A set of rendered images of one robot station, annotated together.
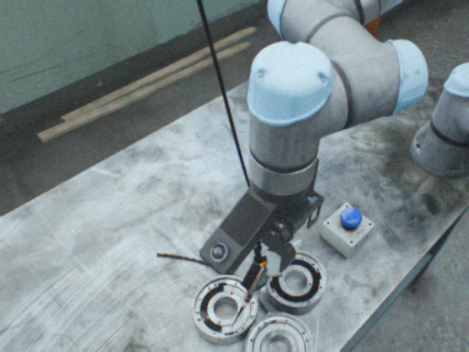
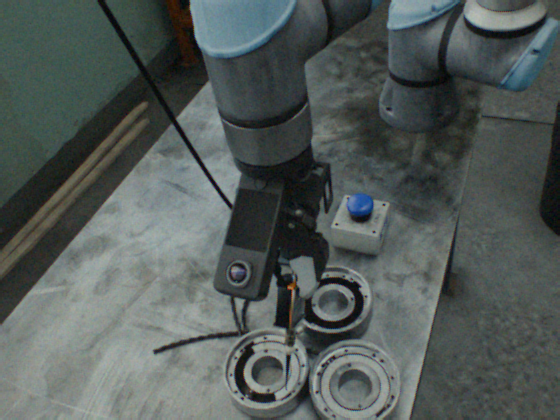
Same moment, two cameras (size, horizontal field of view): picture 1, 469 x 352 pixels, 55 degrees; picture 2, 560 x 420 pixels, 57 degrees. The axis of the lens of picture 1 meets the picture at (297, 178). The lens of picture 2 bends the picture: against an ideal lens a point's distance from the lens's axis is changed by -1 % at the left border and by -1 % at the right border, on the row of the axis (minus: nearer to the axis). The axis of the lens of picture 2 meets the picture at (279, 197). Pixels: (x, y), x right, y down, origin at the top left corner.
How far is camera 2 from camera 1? 0.13 m
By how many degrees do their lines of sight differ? 8
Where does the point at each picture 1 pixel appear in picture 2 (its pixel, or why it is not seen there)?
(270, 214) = (280, 197)
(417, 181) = (407, 145)
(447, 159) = (428, 107)
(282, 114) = (252, 29)
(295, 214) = (307, 193)
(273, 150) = (257, 94)
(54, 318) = not seen: outside the picture
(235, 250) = (258, 260)
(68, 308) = not seen: outside the picture
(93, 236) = (66, 367)
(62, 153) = not seen: outside the picture
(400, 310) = (446, 320)
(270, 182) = (267, 147)
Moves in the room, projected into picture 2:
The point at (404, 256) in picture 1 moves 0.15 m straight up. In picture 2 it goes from (437, 224) to (445, 149)
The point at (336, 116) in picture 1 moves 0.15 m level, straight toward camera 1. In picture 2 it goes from (315, 19) to (374, 143)
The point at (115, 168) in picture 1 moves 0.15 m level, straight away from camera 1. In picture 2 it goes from (59, 280) to (17, 239)

----------

**How to complete this task**
Please give again, exactly and only, the lines from the top of the listing above through the line that has "Same moment, two", with pictures left out.

**Task result**
A set of rendered images of one robot station, annotated together.
Same moment, two cameras (size, horizontal field of view): picture 1, 469 x 352 pixels, 55 degrees; picture 2, 560 x 420 pixels, 57 degrees. The axis of the lens of picture 1 meets the picture at (297, 178). The lens of picture 2 bends the picture: against an ideal lens a point's distance from the lens's axis is changed by -1 % at the left border and by -1 % at the right border, on the row of the axis (minus: nearer to the axis). The axis of the lens of picture 2 meets the picture at (279, 197). Pixels: (x, y), x right, y down, origin at the top left corner.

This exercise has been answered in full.